Who Do You Want in Your Life?
Just as writers must ponder whom to include in their scripts, each of us should be deliberate in selecting those who are in our lives.
Times & Needs Will Change
At any given time, people’s roles in your life will change according to the situation, taking on greater or lesser prominence. This is normal. When you were 10, your parents and teachers provided the majority of guidance you received. As you transition into high school and beyond, the influence shifts to your friends and other role models you encounter. This is the time you begin to realize that you have the ability to choose, to a certain extent, people you want to include, exclude or limit.

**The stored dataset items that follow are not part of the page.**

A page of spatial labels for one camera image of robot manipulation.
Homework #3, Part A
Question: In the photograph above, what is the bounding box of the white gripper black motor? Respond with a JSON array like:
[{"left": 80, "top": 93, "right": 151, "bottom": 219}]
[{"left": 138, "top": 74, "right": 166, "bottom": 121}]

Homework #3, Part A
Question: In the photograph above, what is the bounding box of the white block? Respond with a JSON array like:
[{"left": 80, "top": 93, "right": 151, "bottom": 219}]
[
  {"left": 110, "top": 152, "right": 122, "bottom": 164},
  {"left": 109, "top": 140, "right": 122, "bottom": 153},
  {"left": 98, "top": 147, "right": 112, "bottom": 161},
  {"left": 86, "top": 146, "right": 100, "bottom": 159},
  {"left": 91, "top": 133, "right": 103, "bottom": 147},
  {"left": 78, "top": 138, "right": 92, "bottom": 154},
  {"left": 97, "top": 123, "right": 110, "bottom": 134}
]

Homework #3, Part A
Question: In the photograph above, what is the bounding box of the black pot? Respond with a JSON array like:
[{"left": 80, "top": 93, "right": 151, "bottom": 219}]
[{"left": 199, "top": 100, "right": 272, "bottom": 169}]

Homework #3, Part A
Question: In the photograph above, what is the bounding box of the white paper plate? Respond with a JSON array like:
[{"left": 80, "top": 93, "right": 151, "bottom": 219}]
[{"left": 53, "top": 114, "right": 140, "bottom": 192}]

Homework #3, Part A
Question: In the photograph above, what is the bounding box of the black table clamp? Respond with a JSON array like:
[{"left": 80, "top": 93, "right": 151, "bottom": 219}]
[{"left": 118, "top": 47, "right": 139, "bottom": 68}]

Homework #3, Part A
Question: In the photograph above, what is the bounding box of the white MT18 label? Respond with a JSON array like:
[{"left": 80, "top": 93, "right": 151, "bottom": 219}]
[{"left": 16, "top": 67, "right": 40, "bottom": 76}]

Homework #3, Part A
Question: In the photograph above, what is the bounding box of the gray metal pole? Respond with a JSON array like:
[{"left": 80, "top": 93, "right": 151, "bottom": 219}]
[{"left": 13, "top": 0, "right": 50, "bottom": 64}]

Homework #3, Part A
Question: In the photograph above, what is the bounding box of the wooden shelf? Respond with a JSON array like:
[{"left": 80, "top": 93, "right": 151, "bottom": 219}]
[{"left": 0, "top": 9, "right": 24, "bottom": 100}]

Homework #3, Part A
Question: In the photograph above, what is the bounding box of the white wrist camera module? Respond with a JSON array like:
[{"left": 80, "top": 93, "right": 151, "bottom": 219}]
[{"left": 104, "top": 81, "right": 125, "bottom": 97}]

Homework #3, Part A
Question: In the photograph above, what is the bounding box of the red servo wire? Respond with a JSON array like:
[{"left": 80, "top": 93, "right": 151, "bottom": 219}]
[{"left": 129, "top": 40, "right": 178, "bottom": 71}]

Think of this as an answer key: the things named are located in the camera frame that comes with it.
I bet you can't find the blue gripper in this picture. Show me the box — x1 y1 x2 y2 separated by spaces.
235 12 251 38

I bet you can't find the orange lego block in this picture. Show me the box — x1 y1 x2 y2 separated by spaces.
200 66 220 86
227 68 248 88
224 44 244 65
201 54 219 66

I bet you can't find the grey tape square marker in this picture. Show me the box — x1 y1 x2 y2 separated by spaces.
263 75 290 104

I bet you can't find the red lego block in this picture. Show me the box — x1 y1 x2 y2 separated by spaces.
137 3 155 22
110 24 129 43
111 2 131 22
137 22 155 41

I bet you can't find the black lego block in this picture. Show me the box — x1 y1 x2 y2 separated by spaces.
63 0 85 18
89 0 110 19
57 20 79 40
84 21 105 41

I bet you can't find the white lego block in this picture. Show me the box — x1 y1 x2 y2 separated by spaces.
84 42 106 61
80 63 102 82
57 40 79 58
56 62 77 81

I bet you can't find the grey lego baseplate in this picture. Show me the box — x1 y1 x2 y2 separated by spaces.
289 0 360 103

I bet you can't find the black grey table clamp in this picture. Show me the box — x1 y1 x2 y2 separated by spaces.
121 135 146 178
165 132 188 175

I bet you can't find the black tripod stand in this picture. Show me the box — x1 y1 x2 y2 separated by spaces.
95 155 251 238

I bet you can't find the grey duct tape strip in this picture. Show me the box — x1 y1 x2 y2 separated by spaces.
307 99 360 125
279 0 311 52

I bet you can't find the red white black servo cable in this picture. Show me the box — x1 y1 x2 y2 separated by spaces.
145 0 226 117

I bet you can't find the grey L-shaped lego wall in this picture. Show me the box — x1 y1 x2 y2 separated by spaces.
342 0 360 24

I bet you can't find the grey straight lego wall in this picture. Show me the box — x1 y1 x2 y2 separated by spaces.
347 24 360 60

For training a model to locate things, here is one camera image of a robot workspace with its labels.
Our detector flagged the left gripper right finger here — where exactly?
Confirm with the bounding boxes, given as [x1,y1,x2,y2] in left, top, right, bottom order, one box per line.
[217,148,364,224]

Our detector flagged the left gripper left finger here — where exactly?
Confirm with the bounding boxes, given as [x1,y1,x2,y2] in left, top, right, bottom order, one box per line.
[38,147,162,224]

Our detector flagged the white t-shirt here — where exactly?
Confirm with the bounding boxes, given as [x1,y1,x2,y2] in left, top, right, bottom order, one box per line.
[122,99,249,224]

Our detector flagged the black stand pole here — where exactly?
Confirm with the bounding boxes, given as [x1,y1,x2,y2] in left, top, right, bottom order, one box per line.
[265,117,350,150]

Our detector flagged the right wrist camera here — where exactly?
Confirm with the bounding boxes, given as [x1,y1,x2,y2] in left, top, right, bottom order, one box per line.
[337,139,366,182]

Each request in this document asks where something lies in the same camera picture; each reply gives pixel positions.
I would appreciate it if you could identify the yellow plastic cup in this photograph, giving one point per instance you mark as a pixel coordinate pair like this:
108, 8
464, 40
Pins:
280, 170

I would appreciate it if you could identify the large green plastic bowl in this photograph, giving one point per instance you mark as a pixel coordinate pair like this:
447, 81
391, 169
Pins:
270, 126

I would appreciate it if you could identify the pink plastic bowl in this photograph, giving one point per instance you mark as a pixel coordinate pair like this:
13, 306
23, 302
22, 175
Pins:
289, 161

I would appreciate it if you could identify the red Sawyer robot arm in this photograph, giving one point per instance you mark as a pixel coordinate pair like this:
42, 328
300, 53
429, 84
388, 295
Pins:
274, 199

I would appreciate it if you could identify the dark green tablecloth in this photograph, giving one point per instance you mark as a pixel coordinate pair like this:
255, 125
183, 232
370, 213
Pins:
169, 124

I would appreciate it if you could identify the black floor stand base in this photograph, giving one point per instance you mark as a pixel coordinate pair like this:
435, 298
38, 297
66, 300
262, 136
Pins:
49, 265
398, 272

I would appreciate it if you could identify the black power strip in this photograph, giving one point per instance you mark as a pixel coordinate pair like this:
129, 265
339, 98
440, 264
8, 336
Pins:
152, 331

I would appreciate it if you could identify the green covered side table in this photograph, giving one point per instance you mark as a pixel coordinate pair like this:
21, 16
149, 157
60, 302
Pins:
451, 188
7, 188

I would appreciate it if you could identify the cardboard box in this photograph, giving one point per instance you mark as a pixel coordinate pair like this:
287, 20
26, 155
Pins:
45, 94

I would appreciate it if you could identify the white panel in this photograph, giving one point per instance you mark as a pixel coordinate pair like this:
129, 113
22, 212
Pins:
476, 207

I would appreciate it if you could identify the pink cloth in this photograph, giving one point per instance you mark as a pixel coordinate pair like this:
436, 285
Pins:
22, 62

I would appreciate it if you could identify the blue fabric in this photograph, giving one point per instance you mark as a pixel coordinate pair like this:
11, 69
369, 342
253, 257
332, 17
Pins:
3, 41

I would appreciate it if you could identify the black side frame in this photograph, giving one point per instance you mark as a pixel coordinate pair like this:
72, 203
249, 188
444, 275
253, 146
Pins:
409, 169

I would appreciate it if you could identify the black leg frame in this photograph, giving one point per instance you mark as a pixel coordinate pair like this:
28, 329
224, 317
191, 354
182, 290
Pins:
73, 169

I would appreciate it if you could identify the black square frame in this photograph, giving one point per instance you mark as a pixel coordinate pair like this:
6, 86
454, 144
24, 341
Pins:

Deciding whom we want and need in our lives comes through both good and bad experiences. You may feel comfortable confiding in a friend, parent, aunt, coach or teacher and want to incorporate them in your script. Or, you may have had a bad experience with an inconsiderate roommate or coach who made you feel badly about yourself and want to ensure they don’t play a role. Most of us can identify who we do and don’t want to be around, but it can be difficult, and even complicated, to fully write some people into or out of your life.
Produce and Direct Your Life with Intention
Selecting your cast of characters requires you to be intentional and reflective. Think about who you are, what kind of person you may be striving to become and who are the people that reflect these values. It can take time and perspective to recognize the people who can help change the path our lives take, affect the way we approach conflict or help inspire us to be all that we can. You may be right on target with whom you decide to include; you may make bad call. This happens to us all. Sometimes, you just get lucky.
I think writing people out of your script can be tough when they never did anything negative in your life or they used to be a big part of your life but no longer are. However, I think part of refining yourself as an adult is learning to balance how to let go of old friends and keep important influences and relationships apart of who you are despite time away or distance from them.